| WHAT IS NEEDED |
Word for word, output the data, with none of its pictures.
BEGIN
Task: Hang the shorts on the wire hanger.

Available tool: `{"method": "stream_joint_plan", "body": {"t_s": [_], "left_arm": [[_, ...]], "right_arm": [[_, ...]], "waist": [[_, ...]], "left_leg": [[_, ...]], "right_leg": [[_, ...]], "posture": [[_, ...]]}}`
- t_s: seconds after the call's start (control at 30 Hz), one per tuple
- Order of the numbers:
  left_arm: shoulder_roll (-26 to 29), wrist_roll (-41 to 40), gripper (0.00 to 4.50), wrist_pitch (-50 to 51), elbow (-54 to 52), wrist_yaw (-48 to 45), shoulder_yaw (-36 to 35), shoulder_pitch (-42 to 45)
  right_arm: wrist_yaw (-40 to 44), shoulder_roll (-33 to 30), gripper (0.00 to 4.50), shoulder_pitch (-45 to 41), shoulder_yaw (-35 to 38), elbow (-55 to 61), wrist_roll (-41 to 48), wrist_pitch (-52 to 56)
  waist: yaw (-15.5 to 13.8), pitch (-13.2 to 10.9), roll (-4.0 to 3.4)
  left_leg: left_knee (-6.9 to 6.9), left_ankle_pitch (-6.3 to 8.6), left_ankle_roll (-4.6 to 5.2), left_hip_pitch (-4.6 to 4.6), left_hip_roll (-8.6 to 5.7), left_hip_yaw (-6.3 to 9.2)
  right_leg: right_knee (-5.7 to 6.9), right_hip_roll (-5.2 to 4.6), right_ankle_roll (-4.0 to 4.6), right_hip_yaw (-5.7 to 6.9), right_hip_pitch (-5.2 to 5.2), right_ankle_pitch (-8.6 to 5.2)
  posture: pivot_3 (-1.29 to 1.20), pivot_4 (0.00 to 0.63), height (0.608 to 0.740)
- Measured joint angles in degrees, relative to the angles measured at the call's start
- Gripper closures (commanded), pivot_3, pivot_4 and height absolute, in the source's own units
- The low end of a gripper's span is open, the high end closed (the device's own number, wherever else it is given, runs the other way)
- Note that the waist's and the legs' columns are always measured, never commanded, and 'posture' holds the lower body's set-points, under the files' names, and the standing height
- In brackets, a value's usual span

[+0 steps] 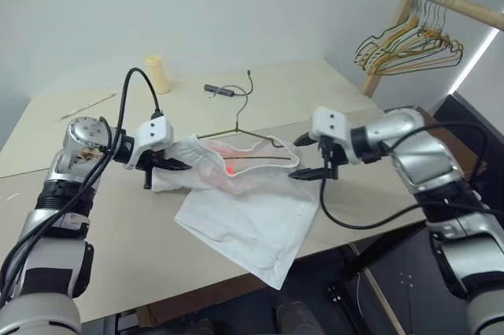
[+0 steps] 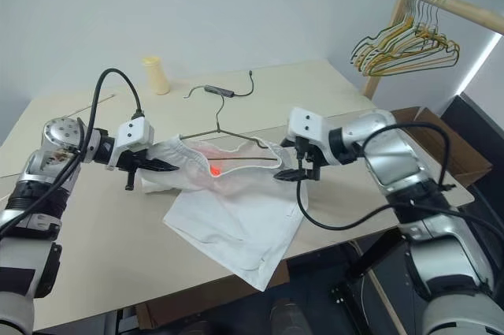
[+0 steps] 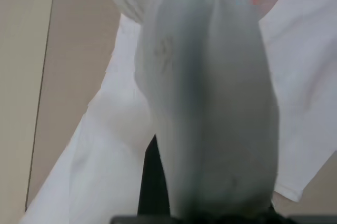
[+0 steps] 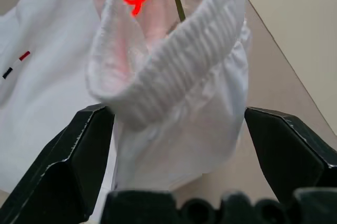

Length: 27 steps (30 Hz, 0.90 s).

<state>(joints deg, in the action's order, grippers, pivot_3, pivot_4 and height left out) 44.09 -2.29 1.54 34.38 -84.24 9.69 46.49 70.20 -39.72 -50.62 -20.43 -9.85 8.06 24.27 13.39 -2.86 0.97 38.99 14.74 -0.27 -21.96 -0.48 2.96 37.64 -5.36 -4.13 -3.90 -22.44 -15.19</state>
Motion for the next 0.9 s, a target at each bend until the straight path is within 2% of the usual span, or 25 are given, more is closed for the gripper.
{"method": "stream_joint_plan", "body": {"t_s": [0.3, 0.43, 0.47, 0.53, 0.8, 0.9], "left_arm": [[0.0, 0.0, 4.50, -0.2, -0.4, -1.0, 0.2, 0.0], [-0.6, 0.1, 4.50, -0.4, -0.4, -1.1, 0.5, 0.5], [-0.7, 0.1, 4.50, -0.4, -0.4, -1.1, 0.5, 0.7], [-0.7, 0.3, 4.50, -0.4, -0.4, -1.2, 0.5, 0.8], [-0.7, 0.5, 4.50, -0.5, -0.4, -1.4, 0.6, 0.8], [-0.8, 0.6, 4.50, -1.1, -0.4, -1.7, 0.7, 0.8]], "right_arm": [[5.2, 3.9, 0.02, -5.6, -3.3, -7.9, -4.6, -3.8], [6.0, 8.1, 0.02, -7.0, -6.2, -11.5, -7.3, -3.6], [6.0, 9.3, 0.19, -7.2, -6.7, -12.3, -7.9, -3.1], [5.9, 10.1, 0.58, -7.6, -7.7, -13.3, -9.1, -2.4], [6.3, 11.0, 3.53, -8.3, -7.9, -14.3, -11.0, -0.8], [6.7, 10.6, 4.49, -8.3, -7.9, -13.9, -11.2, -0.4]], "waist": [[-0.1, 0.0, 0.00], [0.1, 0.0, 0.00], [0.1, 0.0, 0.00], [0.1, 0.0, -0.01], [0.0, 0.0, -0.01], [0.0, 0.0, -0.01]], "left_leg": [[0.01, 0.00, 0.00, 0.03, -0.03, 0.04], [0.01, 0.00, -0.01, 0.05, -0.03, 0.04], [0.01, -0.01, -0.01, 0.04, -0.04, 0.04], [0.01, -0.01, -0.01, 0.03, -0.05, 0.06], [0.01, -0.01, -0.02, -0.02, -0.08, 0.11], [0.01, -0.01, -0.02, -0.01, -0.07, 0.12]], "right_leg": [[0.05, -0.03, 0.00, 0.01, 0.01, 0.00], [0.13, -0.02, 0.00, 0.01, -0.01, 0.00], [0.23, -0.03, 0.00, 0.00, -0.02, 0.00], [0.35, -0.04, 0.00, 0.00, -0.03, 0.00], [0.35, -0.06, 0.00, 0.02, -0.07, 0.00], [0.34, -0.06, 0.00, 0.02, -0.07, 0.00]], "posture": [[-0.15, 0.000, 0.740], [-0.15, 0.000, 0.740], [-0.15, 0.000, 0.740], [-0.15, 0.000, 0.740], [-0.15, 0.000, 0.740], [-0.16, 0.000, 0.740]]}}
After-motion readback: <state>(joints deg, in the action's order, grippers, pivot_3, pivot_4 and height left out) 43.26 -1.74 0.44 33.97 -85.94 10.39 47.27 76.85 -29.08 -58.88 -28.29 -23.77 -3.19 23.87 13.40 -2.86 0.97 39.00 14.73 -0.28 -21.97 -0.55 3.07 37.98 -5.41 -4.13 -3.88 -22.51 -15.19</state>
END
| OUTPUT |
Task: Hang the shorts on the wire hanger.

Available tool: `{"method": "stream_joint_plan", "body": {"t_s": [_], "left_arm": [[_, ...]], "right_arm": [[_, ...]], "waist": [[_, ...]], "left_leg": [[_, ...]], "right_leg": [[_, ...]], "posture": [[_, ...]]}}`
- t_s: seconds after the call's start (control at 30 Hz), one per tuple
- Order of the numbers:
  left_arm: shoulder_roll (-26 to 29), wrist_roll (-41 to 40), gripper (0.00 to 4.50), wrist_pitch (-50 to 51), elbow (-54 to 52), wrist_yaw (-48 to 45), shoulder_yaw (-36 to 35), shoulder_pitch (-42 to 45)
  right_arm: wrist_yaw (-40 to 44), shoulder_roll (-33 to 30), gripper (0.00 to 4.50), shoulder_pitch (-45 to 41), shoulder_yaw (-35 to 38), elbow (-55 to 61), wrist_roll (-41 to 48), wrist_pitch (-52 to 56)
  waist: yaw (-15.5 to 13.8), pitch (-13.2 to 10.9), roll (-4.0 to 3.4)
  left_leg: left_knee (-6.9 to 6.9), left_ankle_pitch (-6.3 to 8.6), left_ankle_roll (-4.6 to 5.2), left_hip_pitch (-4.6 to 4.6), left_hip_roll (-8.6 to 5.7), left_hip_yaw (-6.3 to 9.2)
  right_leg: right_knee (-5.7 to 6.9), right_hip_roll (-5.2 to 4.6), right_ankle_roll (-4.0 to 4.6), right_hip_yaw (-5.7 to 6.9), right_hip_pitch (-5.2 to 5.2), right_ankle_pitch (-8.6 to 5.2)
  posture: pivot_3 (-1.29 to 1.20), pivot_4 (0.00 to 0.63), height (0.608 to 0.740)
- Measured joint angles in degrees, relative to the angles measured at the call's start
- Gripper closures (commanded), pivot_3, pivot_4 and height absolute, in the source's own units
- The low end of a gripper's span is open, the high end closed (the device's own number, wherever else it is given, runs the other way)
- Note that the waist's and the legs' columns are always measured, never commanded, and 'posture' holds the lower body's set-points, under the files' names, and the standing height
- In brackets, a value's usual span

[+0 steps] 
[+0 steps] 
[+0 steps] 
[+0 steps] 

Length: 27 steps (30 Hz, 0.90 s).

<state>(joints deg, in the action's order, grippers, pivot_3, pivot_4 and height left out) 44.09 -2.29 1.54 34.38 -84.24 9.69 46.49 70.20 -39.72 -50.62 -20.43 -9.85 8.06 24.27 13.39 -2.86 0.97 38.99 14.74 -0.27 -21.96 -0.48 2.96 37.64 -5.36 -4.13 -3.90 -22.44 -15.19</state>
Motion for the next 0.9 s, a target at each bend until the straight path is within 2% of the usual span, or 25 are given, more is closed for the gripper.
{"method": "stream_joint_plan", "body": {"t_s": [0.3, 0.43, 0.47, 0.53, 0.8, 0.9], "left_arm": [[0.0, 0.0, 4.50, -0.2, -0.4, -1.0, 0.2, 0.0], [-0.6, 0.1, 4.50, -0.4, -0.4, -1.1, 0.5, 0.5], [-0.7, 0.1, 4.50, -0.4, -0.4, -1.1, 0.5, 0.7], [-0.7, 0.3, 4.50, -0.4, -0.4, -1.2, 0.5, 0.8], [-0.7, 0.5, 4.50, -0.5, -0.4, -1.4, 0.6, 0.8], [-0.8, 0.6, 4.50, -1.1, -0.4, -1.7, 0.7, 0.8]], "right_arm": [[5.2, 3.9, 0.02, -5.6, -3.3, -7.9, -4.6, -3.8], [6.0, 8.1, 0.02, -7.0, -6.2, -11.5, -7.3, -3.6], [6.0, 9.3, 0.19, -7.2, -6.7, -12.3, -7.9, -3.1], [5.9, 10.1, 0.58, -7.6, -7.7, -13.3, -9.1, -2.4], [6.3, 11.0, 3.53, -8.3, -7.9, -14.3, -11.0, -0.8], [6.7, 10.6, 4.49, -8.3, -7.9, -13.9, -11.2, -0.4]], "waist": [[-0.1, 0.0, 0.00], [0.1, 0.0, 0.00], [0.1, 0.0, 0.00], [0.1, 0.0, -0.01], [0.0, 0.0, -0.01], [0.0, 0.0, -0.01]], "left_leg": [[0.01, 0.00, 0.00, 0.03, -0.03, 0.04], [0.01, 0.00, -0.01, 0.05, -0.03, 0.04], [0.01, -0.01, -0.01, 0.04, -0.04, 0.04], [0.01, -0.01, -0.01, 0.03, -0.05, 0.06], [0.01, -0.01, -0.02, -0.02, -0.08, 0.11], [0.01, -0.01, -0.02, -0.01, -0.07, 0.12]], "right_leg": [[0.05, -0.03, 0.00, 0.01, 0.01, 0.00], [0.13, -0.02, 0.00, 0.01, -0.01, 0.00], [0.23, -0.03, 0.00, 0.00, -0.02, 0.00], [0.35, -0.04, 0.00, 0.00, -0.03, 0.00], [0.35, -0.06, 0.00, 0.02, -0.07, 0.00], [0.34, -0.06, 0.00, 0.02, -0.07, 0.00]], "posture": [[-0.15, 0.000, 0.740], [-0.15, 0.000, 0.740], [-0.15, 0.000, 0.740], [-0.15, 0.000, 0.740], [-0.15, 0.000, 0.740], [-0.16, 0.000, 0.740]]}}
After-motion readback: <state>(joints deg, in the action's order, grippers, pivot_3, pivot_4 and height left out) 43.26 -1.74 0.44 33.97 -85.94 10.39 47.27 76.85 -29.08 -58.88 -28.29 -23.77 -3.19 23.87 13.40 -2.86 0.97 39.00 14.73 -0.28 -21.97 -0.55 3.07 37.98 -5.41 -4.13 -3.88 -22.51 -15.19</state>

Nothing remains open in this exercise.